RECONCILIATION, healing and forgiveness are needed to free society from the pain of the past, Sinn Féin National Chairperson Declan Kearney said at a Gasyard Féile event in Derry on a panel including PSNI Chief Constable George Hamilton just days after the PSNI's disputed statements claiming the continued existence of the IRA.

Other panellists were Patricia McBride (former Victims Commissioner) and Alan McBride (whose wife was killed in the 1993 Shankill Road IRA bomb) and Catherine Pollock, who chaired the discussion and Q&A.

The Sinn Féin senior figure acknowledged the loss suffered by all sections of the community and stressed there can be no hierarchy of victimhood or humanity.

This is the full text of Declan Kearney's address:

ALL WARS cause devastating loss and suffering.

This time 100 years ago the unimaginable horror of World War One was taking place.

Within 30 years, a new war consumed Europe and the world.

That ended 70 years ago but not before the carnage of Belsen and Auschwitz, and bombing of Dresden, Hiroshima and Nagasaki.

No distinction can be drawn between the sufferings caused in war. 

No war can be romanticised or glorified, regardless to the context.

No right-thinking republican has ever glamourised war, or indeed the actions of the IRA, in this or any previous generation.

The Good Friday Agreement drew a line under political conflict in Ireland.

Despite their imperfections, the peace and political processes have transformed this place.

But the legacy of our past still casts a long shadow.

Many families on all sides and across Ireland and Britain continue to suffer.

Here in Derry, massive pain has been suffered, typified by Bloody Sunday, the Annie’s Bar massacre, and killings of five British soldiers and Patsy Gillespie at Cosquin.

Regrettably, that pain cannot be undone, nor responsibility disowned by Irish republicans or anyone else.

However, the absence of war is not enough.

Unless we make reconciliation, healing and forgiveness our future, society and politics will remain trapped in the pain and resentment of our past.

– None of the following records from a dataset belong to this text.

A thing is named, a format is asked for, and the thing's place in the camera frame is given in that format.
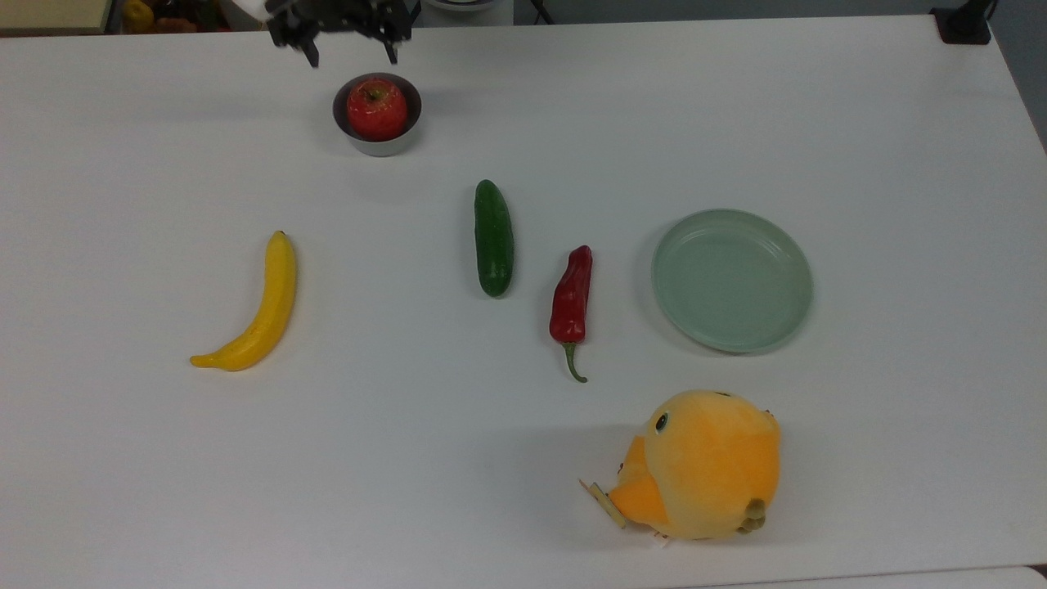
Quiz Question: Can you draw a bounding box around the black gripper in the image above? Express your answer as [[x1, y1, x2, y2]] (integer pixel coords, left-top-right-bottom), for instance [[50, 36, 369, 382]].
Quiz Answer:
[[267, 0, 422, 69]]

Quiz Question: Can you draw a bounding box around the light green plate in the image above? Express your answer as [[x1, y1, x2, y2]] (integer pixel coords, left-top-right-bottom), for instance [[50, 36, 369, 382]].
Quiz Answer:
[[651, 209, 815, 355]]

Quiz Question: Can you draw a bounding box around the grey bowl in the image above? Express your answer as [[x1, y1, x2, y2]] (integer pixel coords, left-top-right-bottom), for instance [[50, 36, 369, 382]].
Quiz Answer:
[[332, 72, 424, 158]]

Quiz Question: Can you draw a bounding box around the green cucumber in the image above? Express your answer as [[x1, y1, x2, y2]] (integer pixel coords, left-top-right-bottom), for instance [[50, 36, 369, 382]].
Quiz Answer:
[[474, 179, 515, 299]]

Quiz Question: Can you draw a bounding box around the red chili pepper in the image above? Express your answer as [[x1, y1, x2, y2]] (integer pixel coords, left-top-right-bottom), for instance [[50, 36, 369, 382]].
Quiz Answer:
[[549, 245, 594, 384]]

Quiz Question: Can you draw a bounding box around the yellow banana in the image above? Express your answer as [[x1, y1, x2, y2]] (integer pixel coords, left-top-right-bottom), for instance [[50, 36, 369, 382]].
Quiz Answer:
[[190, 231, 298, 372]]

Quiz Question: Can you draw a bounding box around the tan wooden board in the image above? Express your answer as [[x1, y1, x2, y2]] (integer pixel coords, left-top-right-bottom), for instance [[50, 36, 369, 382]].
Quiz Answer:
[[0, 0, 113, 35]]

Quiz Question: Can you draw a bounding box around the red apple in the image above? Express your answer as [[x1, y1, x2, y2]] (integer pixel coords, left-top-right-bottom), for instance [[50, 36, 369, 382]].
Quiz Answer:
[[346, 78, 409, 142]]

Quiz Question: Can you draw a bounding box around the orange plush toy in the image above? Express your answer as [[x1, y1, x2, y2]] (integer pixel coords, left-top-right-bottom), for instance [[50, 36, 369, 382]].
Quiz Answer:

The hurt of war still needs healed long after war’s end.

Embracing that challenge will require courage and opening our minds and hearts to the need for respect, generosity, forgiveness and trust.

Some sections of our society (and other agencies) oppose that vision. They don’t want to deal with the past and would prefer reconciliation became a new battle ground.

However, all hurt is the same and warrants acknowledgement with sincere remorse.

Expressing remorse and regret for death and injury could help deepen mutual respect and move us all closer to a healing process.

That should not be confused or devalued with seeking the repudiation of political allegiance.

In doing so, painful and uncomfortable compromises will need to be considered.

It was only through compromise that Europe developed a relationship with its history to avoid pain being recycled for future generations.

The mechanisms proposed by the Stormont House Agreement to deal with legacy issues are the compromise to deal with our past at this time. 

Each mechanism must be implemented.

If supported by all sides, its template provides a way forward.

To paraphrase Tom Barry 50 years ago in Cork, we should end futile recrimination about past events.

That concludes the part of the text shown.